**Information supplied**

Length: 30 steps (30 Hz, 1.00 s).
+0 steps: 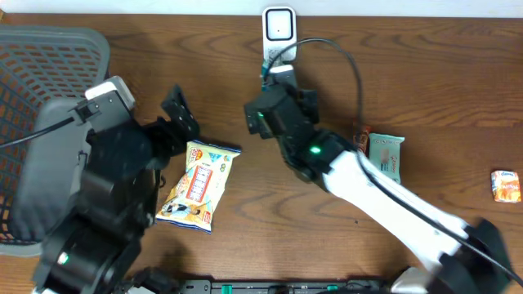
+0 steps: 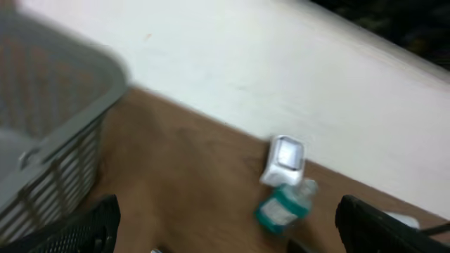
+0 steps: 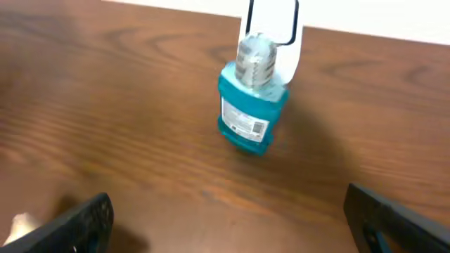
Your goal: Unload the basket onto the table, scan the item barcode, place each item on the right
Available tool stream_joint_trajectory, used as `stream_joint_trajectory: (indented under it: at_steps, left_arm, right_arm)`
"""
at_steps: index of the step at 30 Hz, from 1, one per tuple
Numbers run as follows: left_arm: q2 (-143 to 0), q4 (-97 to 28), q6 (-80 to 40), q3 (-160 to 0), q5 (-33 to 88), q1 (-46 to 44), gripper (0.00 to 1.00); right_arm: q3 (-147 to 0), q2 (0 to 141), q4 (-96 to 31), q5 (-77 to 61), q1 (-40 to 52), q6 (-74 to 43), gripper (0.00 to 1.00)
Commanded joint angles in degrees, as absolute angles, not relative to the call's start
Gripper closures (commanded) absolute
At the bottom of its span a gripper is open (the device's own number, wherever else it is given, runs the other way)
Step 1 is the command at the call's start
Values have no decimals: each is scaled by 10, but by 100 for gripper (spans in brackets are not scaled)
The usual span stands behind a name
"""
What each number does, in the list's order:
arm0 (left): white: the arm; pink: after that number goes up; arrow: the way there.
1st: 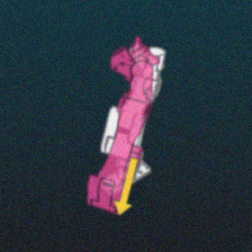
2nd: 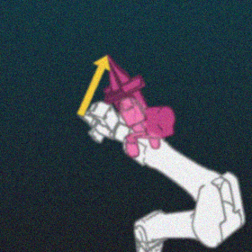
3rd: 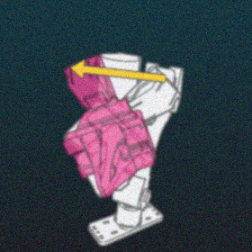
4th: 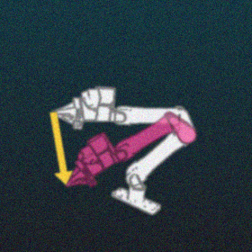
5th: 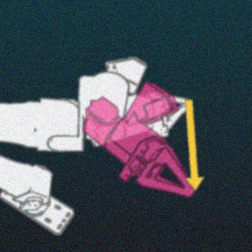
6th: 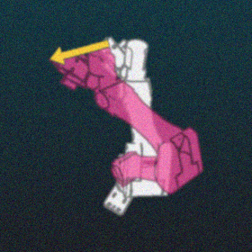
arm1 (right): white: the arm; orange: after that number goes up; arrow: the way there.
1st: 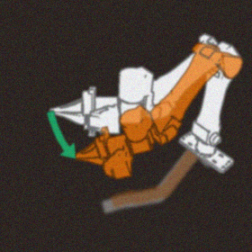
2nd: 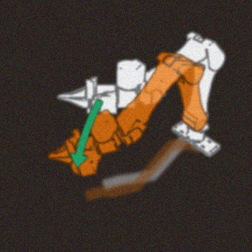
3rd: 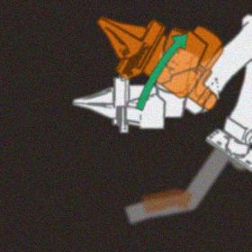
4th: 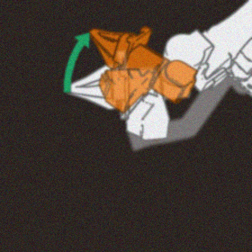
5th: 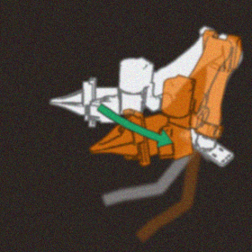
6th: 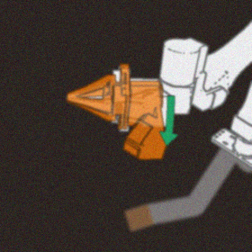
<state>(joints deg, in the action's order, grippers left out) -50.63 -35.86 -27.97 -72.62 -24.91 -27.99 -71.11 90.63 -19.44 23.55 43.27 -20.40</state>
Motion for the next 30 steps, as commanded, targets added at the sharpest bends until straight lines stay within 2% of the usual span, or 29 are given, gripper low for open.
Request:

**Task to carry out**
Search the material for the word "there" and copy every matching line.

**Expected answer**
arm0 (left): white: the arm; pink: after that number goes up; arrow: the way there.
arm1 (right): white: the arm; orange: after that number goes up; arrow: the way there.

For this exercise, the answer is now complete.